**EXERCISE PROMPT**. In the listing below, find the line containing "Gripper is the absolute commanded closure" and the line containing "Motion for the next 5", then copy exactly everything from the first through the second, except the pictures.

**MATERIAL FOR THIS EXERCISE**.
________________________
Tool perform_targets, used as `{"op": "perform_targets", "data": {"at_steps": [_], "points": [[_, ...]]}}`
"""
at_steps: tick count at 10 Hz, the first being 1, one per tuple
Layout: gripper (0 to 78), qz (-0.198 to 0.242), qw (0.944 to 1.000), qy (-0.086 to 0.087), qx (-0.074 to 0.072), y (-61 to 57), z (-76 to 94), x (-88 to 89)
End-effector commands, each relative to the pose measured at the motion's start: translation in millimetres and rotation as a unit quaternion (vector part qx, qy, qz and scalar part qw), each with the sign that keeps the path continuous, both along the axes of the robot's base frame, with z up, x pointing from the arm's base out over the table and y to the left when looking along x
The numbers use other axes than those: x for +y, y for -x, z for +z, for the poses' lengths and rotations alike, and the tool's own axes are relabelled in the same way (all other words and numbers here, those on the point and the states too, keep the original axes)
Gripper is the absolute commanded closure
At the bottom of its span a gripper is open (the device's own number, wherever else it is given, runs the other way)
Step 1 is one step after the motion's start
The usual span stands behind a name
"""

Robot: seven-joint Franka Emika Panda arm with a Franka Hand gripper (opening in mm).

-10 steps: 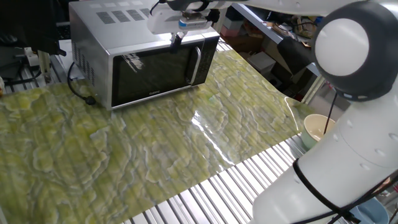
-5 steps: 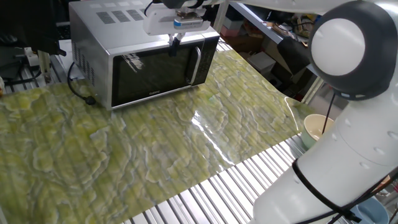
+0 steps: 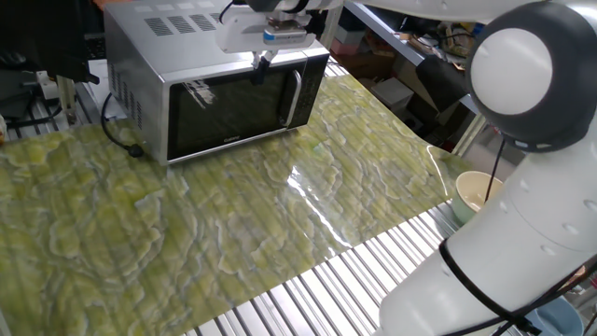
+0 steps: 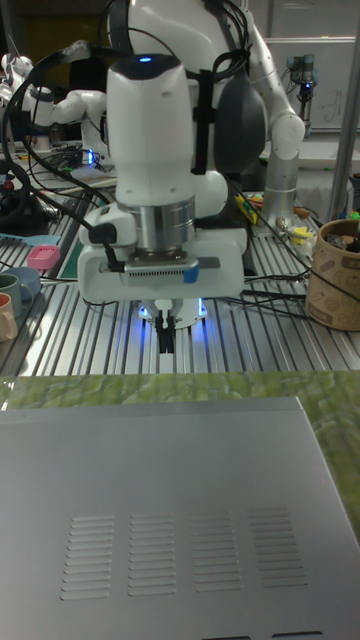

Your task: Put the bowl into the microwave

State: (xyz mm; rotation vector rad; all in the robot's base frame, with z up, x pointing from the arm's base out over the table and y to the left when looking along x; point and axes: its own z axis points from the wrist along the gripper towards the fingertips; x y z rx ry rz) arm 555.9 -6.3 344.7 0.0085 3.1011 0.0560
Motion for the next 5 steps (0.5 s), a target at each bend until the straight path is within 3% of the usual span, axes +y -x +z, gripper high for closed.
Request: {"op": "perform_targets", "data": {"at_steps": [1,5], "points": [[76.4,0.008,0.9998,0.001,-0.018,0.0,2.1,0.3],[76.4,0.007,0.9997,0.003,-0.025,0.8,1.7,1.1]]}}
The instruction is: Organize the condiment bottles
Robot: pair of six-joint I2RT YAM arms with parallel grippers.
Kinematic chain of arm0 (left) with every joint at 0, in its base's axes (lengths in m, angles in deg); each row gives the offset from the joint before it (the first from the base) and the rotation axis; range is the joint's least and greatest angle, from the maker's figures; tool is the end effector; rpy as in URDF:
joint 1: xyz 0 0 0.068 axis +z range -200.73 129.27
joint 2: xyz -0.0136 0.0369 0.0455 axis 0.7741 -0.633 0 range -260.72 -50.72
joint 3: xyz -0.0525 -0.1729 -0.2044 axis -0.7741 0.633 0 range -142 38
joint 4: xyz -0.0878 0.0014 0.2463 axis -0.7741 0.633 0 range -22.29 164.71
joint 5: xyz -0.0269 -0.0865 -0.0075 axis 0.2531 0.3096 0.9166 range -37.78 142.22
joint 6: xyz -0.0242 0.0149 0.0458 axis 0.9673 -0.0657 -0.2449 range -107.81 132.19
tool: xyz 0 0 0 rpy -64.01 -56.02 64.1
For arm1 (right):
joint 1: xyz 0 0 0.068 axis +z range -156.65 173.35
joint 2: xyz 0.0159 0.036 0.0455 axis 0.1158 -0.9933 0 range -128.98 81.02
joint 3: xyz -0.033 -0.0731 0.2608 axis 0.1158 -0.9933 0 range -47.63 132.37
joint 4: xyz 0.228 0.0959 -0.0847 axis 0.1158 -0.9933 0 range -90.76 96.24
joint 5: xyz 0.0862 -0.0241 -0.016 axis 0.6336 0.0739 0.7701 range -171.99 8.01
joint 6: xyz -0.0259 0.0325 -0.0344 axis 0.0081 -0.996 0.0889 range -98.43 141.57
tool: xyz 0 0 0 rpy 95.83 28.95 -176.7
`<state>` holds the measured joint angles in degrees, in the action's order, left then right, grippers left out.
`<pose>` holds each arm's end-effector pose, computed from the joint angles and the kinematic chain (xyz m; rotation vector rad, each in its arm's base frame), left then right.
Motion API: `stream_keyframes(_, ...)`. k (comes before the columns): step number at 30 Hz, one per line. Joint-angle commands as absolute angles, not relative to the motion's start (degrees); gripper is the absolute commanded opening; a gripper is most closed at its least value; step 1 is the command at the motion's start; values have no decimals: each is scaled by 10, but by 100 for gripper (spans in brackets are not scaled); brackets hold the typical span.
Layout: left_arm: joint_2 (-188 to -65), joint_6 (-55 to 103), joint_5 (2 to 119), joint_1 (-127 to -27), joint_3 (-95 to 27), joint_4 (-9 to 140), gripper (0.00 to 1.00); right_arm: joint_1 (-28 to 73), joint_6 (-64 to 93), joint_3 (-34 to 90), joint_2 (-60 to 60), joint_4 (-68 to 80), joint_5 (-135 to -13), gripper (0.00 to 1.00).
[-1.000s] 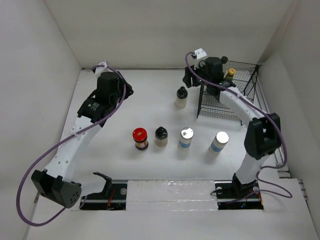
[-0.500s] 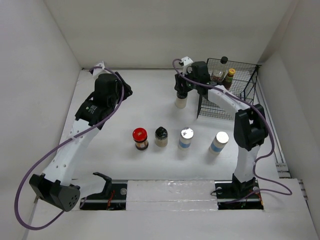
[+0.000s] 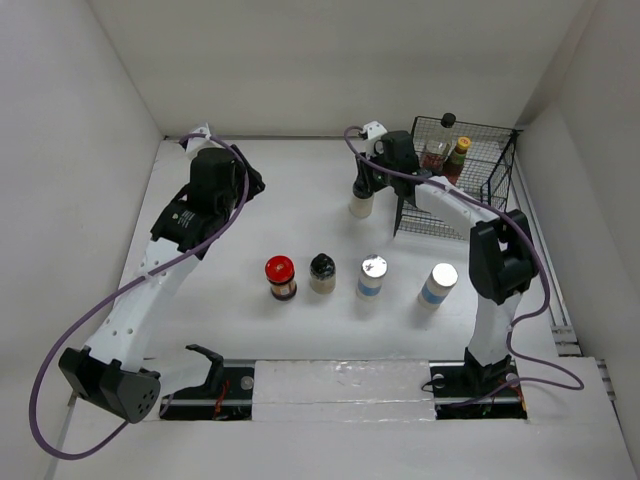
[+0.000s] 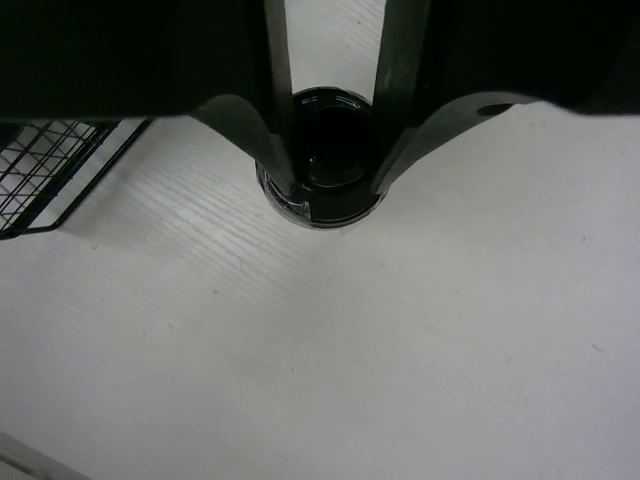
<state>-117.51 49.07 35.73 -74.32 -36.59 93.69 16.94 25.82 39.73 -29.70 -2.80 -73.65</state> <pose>0.2361 -0.0920 0.4150 -0.4157 1.8537 -0.4524 0.4143 0.1865 0.2599 -0.6007 2.0648 0.3528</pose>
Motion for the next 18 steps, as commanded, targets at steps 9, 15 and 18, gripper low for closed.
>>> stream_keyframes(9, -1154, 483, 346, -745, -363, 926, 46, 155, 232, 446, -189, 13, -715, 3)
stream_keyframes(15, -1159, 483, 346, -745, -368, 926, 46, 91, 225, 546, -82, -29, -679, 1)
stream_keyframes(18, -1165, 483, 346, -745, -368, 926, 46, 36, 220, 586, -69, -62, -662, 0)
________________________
**EXERCISE ANSWER**.
Gripper is the absolute commanded closure
At the bottom of its span a gripper is open (the device's own number, wherever else it is given, runs the other way)
Step 1 is one step after the motion's start
The usual span stands behind a name
"""

Robot: seven-joint Franka Emika Panda arm with a Franka Hand gripper (opening in mm).

-10 steps: 
-5 steps: 
+0 steps: 
+0 steps: 

Your task: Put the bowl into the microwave

State: (xyz mm; rotation vector rad; all in the robot's base frame, with z up, x pointing from the arm's base out over the table and y to the left when looking along x; point and axes: its own z axis points from the wrist along the gripper towards the fingertips; x y z rx ry rz) arm 555.9 -6.3 344.7 0.0085 3.1011 0.0560
Motion for the next 5 steps (0.5 s), a target at each bend until the straight path is within 3% of the usual span, axes +y -x +z, gripper high for closed.

The exercise is now finished.